Discreto, lo si incontrava sempre in prima fila a numerosi festival e rassegne. Ancora quest’anno sia a Locarno che a Soletta. La sua generosità stava nel dire sempre ciò che pensava, anche quando era scomodo, sia nelle sue critiche che nelle relazioni personali.

Sempre con un sorriso. Me lo dimostrò quando, dopo gli studi a Bologna, a 23 anni avevo in mano un contratto sicuro per un lavoro a tempo pieno a Lugano e lui mi telefonò per dirmi di non accettare: «Hai tempo, continua a studiare e a sperimentare. Tornerai in Ticino più ricco di esperienze». Aveva ragione. Mariano viveva di esperienze sue e di quelle che lo schermo gli restituiva, pacato sguardo affilato da leone, empatico, sapeva condividere emozioni e pensieri. Non posso dire di averlo conosciuto come i suoi colleghi più stretti, ma ciò che posso dire con certezza è che con il suo lavoro e la sua passione ha fatto molto per il cinema svizzero di lingua italiana: difendendo cineaste e cineasti, storie di una minoranza, mettendoli in relazione con il mondo, portando in Ticino il cinema internazionale e promuovendo – anche criticando - il cinema ticinese.

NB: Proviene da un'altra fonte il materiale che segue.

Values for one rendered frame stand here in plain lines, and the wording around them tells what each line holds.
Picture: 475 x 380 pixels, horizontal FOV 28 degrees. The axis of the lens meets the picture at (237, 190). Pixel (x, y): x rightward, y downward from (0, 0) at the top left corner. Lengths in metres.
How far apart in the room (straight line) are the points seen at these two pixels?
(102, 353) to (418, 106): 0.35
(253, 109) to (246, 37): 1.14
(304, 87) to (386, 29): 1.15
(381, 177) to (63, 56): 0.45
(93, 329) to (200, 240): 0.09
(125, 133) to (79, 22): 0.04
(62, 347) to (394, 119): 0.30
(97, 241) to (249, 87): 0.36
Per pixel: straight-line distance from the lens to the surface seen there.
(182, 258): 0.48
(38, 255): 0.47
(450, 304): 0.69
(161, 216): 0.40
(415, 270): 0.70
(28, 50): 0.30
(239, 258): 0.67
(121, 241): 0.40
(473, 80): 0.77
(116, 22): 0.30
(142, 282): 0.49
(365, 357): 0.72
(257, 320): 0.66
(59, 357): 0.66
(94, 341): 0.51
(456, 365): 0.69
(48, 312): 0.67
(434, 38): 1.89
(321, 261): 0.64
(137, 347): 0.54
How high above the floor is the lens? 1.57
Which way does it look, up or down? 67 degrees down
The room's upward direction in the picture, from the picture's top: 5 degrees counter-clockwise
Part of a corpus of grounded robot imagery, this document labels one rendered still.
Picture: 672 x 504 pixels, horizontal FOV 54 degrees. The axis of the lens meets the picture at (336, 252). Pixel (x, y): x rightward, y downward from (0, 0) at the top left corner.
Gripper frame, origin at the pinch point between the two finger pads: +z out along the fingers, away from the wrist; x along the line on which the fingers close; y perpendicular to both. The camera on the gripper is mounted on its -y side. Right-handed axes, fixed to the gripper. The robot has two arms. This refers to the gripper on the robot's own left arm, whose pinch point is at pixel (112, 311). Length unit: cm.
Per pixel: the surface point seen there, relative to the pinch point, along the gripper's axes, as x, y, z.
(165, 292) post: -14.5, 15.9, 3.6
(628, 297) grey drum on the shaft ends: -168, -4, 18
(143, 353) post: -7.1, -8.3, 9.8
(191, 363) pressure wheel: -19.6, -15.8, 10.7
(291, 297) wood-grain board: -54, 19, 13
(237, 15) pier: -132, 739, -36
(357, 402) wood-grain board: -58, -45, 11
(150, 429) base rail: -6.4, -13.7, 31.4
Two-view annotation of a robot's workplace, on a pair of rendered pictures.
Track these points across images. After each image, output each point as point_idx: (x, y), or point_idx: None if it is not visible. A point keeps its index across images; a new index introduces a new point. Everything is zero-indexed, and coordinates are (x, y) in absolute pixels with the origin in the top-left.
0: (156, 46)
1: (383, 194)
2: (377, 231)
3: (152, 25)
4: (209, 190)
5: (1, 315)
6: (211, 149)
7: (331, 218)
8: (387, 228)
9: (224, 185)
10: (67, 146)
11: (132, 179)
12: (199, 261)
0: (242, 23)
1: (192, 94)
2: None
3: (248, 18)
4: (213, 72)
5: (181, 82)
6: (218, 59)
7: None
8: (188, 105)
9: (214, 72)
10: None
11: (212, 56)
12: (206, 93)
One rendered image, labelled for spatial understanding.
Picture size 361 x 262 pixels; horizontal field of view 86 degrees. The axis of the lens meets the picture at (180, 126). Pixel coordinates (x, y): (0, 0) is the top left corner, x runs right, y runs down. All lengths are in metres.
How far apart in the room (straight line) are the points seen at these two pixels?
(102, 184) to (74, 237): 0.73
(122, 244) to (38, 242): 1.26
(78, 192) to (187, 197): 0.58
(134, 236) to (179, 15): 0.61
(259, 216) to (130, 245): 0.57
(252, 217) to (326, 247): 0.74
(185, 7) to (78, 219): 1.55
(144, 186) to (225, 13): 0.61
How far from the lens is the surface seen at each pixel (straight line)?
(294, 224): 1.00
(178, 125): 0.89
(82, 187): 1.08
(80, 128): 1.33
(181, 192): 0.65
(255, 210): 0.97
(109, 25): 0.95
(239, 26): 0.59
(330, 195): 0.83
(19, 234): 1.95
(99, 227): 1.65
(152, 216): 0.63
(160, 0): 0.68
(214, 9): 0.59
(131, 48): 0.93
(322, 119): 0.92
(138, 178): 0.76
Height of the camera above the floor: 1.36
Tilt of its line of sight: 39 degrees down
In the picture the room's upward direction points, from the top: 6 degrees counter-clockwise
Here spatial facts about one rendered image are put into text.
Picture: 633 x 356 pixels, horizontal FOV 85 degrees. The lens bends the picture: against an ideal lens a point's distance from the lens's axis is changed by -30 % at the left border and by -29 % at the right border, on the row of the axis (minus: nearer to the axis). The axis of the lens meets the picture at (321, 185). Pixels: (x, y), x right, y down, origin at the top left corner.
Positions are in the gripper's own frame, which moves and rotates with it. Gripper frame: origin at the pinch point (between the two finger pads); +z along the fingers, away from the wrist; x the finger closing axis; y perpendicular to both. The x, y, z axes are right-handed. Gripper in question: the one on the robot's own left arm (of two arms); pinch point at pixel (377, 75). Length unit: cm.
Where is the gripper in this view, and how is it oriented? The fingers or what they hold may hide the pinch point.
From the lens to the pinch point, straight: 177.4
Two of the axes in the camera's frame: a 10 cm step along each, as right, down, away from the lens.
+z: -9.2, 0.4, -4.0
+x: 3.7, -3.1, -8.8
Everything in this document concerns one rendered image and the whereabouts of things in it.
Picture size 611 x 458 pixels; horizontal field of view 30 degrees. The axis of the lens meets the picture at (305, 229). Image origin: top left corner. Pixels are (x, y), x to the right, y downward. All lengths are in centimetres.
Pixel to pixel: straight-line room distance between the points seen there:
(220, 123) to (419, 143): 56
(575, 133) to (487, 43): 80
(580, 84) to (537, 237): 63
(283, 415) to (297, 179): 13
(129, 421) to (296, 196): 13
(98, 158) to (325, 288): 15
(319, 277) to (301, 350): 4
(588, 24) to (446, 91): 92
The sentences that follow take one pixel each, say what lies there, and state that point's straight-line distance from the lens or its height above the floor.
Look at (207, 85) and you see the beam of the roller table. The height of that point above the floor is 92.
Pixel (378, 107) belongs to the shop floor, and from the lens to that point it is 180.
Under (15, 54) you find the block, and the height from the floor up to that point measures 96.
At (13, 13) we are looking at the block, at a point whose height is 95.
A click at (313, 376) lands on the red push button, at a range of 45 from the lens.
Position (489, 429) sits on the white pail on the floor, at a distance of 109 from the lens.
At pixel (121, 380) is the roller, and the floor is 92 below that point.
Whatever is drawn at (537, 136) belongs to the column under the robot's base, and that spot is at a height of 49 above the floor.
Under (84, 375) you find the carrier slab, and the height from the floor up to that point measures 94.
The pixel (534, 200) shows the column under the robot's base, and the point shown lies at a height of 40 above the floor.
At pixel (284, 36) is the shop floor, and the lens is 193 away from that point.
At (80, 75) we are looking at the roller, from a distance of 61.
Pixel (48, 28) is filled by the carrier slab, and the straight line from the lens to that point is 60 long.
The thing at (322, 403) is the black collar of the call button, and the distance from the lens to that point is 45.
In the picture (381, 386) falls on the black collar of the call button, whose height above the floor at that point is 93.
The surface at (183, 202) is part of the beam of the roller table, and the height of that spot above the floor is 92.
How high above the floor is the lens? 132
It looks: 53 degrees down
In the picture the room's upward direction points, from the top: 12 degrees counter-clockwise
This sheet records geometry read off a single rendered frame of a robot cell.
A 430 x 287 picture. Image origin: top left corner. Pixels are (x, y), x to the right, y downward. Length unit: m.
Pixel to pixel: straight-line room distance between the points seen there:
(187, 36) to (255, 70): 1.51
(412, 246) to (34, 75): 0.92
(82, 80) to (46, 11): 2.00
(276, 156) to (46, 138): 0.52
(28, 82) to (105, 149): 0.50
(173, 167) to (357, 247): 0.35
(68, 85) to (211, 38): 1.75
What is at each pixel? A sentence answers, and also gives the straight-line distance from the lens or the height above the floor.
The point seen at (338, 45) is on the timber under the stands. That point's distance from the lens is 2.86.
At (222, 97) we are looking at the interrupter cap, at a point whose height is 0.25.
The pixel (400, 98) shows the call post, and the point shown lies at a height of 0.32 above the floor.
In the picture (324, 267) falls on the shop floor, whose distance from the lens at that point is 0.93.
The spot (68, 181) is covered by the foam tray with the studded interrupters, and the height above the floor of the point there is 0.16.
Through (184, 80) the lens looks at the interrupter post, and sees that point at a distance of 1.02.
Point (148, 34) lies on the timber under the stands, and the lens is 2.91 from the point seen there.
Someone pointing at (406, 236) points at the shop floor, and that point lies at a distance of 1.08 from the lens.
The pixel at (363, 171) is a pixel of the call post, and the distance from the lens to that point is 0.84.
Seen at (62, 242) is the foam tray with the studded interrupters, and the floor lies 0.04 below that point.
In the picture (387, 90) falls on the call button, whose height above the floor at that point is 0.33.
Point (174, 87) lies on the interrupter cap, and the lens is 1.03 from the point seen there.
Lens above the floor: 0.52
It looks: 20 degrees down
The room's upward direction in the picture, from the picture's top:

La sua scomparsa ci ricorda l’importanza del mestiere del critico cinematografico, oggi sempre più fragile. Senza dibattito con cui confrontarci e senza sguardi capaci di contestualizzare e trasmettere la complessità delle opere, il rischio è quello di rinchiuderci in una bolla autoreferenziale e perdere il legame con il pubblico.

Mariano non era un influencer, non cercava di farsi vedere, scoprivi che era in sala solo a film finito: ma era sempre lì, a vedere centinaia di film, a incontrare e conoscere cineasti, contribuendo in modo concreto alla cultura cinematografica che amiamo. A Soletta è stato sempre presente, senza dare nell’occhio si annotava le opere più sorprendenti da portare al pubblico ticinese per la rassegna “un po’ di cinema svizzero”, organizzata assieme agli altri cineclub della regione.

Mariano Morace è stato, fino all’ultimo, un critico e appassionato vero. Uno di quelli che guardano i film per raccontarli agli altri, non per farsi notare. Il cinema svizzero gli deve molto, e noi gli siamo grati.